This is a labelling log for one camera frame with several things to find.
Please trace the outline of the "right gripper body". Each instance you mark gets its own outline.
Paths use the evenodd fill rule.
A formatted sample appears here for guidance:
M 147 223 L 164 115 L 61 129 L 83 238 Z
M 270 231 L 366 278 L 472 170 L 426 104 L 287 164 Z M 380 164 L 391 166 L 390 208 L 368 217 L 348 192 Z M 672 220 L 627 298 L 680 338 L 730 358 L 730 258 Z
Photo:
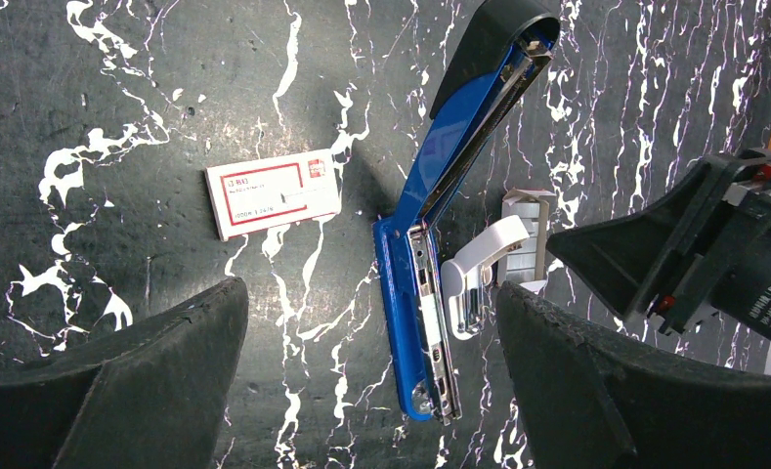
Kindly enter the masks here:
M 712 310 L 771 341 L 771 150 L 702 157 L 647 208 L 546 248 L 621 320 L 682 333 Z

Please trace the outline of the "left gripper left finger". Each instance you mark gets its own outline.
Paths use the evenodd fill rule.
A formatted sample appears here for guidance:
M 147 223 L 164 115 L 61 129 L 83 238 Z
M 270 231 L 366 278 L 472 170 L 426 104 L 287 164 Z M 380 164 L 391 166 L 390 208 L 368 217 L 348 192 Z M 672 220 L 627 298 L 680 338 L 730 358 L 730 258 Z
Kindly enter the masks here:
M 248 325 L 232 277 L 58 355 L 0 370 L 0 468 L 205 468 Z

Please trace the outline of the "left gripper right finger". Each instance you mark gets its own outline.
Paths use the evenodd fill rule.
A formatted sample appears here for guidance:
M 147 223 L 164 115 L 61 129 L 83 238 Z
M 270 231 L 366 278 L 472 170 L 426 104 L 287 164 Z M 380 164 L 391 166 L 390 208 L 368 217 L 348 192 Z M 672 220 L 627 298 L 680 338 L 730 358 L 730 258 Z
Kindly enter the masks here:
M 694 361 L 515 284 L 496 320 L 538 468 L 771 468 L 771 376 Z

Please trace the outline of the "red white staple box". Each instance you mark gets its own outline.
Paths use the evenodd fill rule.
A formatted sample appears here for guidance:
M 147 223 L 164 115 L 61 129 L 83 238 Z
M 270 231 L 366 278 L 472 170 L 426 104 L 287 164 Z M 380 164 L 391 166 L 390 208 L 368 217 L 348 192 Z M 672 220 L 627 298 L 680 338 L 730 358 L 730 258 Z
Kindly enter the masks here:
M 329 149 L 207 167 L 204 176 L 223 241 L 340 211 Z

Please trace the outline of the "small white stapler remover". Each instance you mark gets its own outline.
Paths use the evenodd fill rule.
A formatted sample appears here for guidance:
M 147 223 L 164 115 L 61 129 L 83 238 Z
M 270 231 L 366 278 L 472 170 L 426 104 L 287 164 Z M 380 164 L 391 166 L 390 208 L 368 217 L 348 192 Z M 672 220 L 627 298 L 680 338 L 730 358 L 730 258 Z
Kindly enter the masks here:
M 469 340 L 484 328 L 485 288 L 493 281 L 493 265 L 530 237 L 517 215 L 491 224 L 441 267 L 443 305 L 450 334 Z

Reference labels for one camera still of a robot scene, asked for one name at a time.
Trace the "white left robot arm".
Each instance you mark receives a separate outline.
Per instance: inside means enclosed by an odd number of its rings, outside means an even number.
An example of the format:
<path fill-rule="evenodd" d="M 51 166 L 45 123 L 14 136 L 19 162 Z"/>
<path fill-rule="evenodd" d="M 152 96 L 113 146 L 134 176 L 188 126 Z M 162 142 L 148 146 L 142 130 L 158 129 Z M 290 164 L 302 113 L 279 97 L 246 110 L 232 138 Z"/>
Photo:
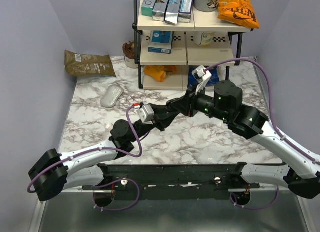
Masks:
<path fill-rule="evenodd" d="M 56 149 L 46 151 L 28 172 L 27 192 L 36 194 L 43 202 L 69 188 L 97 186 L 107 189 L 111 177 L 104 172 L 94 174 L 90 168 L 125 156 L 141 157 L 141 140 L 153 129 L 164 131 L 179 115 L 179 111 L 166 105 L 139 103 L 127 108 L 125 113 L 126 119 L 116 121 L 109 139 L 103 142 L 67 153 L 58 153 Z"/>

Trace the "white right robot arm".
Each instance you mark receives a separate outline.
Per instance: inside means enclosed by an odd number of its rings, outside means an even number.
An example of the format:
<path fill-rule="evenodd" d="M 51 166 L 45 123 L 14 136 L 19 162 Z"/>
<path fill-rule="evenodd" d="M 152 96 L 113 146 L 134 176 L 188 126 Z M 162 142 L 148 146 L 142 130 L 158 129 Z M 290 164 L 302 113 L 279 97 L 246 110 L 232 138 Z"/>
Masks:
<path fill-rule="evenodd" d="M 246 163 L 230 175 L 230 183 L 241 188 L 245 184 L 269 184 L 288 188 L 294 194 L 313 199 L 320 194 L 320 166 L 312 160 L 312 152 L 297 143 L 290 146 L 285 137 L 276 132 L 263 112 L 243 104 L 243 91 L 229 80 L 214 87 L 214 96 L 196 92 L 194 85 L 185 95 L 167 102 L 168 111 L 194 117 L 201 112 L 209 118 L 223 121 L 234 134 L 253 141 L 282 160 L 280 165 Z"/>

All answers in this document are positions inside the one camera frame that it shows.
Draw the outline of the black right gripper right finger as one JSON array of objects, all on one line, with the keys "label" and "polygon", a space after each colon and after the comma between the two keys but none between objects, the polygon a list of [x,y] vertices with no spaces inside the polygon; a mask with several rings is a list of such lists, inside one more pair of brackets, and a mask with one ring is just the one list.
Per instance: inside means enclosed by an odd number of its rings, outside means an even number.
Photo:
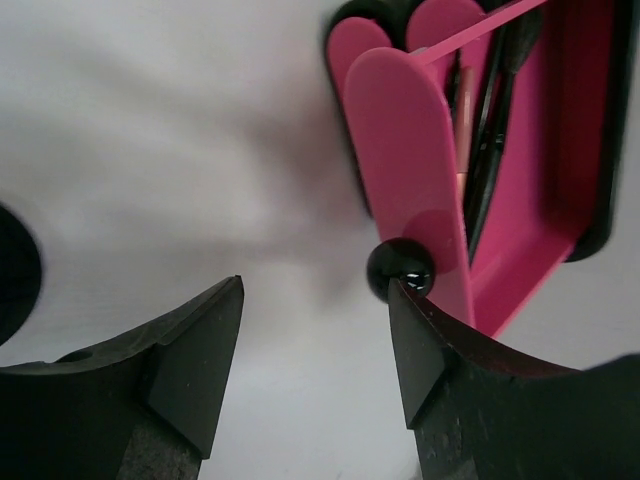
[{"label": "black right gripper right finger", "polygon": [[426,479],[635,479],[639,358],[587,370],[514,350],[400,282],[389,317]]}]

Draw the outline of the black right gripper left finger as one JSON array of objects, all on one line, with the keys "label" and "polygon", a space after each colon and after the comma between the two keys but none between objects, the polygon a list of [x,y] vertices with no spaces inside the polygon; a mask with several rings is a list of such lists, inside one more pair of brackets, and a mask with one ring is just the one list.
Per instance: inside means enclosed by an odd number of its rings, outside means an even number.
[{"label": "black right gripper left finger", "polygon": [[231,276],[51,363],[1,371],[5,479],[195,479],[212,452],[244,303]]}]

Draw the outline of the black round compact jar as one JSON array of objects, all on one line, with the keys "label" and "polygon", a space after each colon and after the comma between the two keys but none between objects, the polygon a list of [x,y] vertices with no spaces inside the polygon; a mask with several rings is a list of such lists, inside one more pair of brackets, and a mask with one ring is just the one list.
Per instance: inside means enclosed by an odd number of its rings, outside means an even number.
[{"label": "black round compact jar", "polygon": [[40,252],[31,232],[1,206],[1,344],[26,322],[38,300],[43,277]]}]

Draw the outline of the pink rose-gold makeup brush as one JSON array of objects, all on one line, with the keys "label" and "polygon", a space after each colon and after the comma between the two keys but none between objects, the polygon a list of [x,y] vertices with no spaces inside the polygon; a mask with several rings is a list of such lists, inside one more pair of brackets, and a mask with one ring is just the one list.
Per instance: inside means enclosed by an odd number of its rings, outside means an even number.
[{"label": "pink rose-gold makeup brush", "polygon": [[455,125],[456,181],[460,200],[464,199],[472,142],[474,77],[475,72],[472,67],[461,69]]}]

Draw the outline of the long black makeup brush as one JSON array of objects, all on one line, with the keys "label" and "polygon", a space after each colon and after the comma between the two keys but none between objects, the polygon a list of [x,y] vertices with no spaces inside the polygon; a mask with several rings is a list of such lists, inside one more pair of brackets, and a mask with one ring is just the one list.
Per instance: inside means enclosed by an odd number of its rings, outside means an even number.
[{"label": "long black makeup brush", "polygon": [[476,111],[474,131],[471,145],[471,156],[469,163],[469,171],[466,181],[464,212],[467,212],[471,203],[471,195],[475,176],[478,171],[479,156],[485,142],[487,122],[492,104],[493,91],[496,86],[498,72],[500,69],[501,55],[504,45],[506,28],[500,27],[492,36],[491,49],[488,52],[487,62],[485,65],[485,76],[480,91],[480,103]]}]

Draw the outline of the black fluffy powder brush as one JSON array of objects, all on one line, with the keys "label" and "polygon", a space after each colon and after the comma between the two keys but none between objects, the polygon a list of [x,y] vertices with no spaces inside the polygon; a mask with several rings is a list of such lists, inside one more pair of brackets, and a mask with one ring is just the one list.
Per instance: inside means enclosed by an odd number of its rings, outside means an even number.
[{"label": "black fluffy powder brush", "polygon": [[496,82],[495,99],[482,131],[479,150],[473,159],[473,170],[469,175],[472,183],[467,188],[469,199],[465,206],[465,221],[470,260],[475,258],[497,184],[506,147],[516,75],[538,40],[542,23],[541,10],[534,8],[501,30],[500,78]]}]
• • • •
→ Your task
Copy each line above that has the word "Please".

→ Exercise output
Please trace the outline of the "right gripper body". Each instance you mark gets its own outline.
Please trace the outline of the "left gripper left finger". Each instance you mark gets its own outline.
Please trace the outline of the "left gripper right finger". Each instance you mark gets its own outline.
Please trace the outline of the "red white staple box". Each instance you mark gets its own outline.
Please trace the outline of the "small white stapler remover". Each instance you mark gets its own outline.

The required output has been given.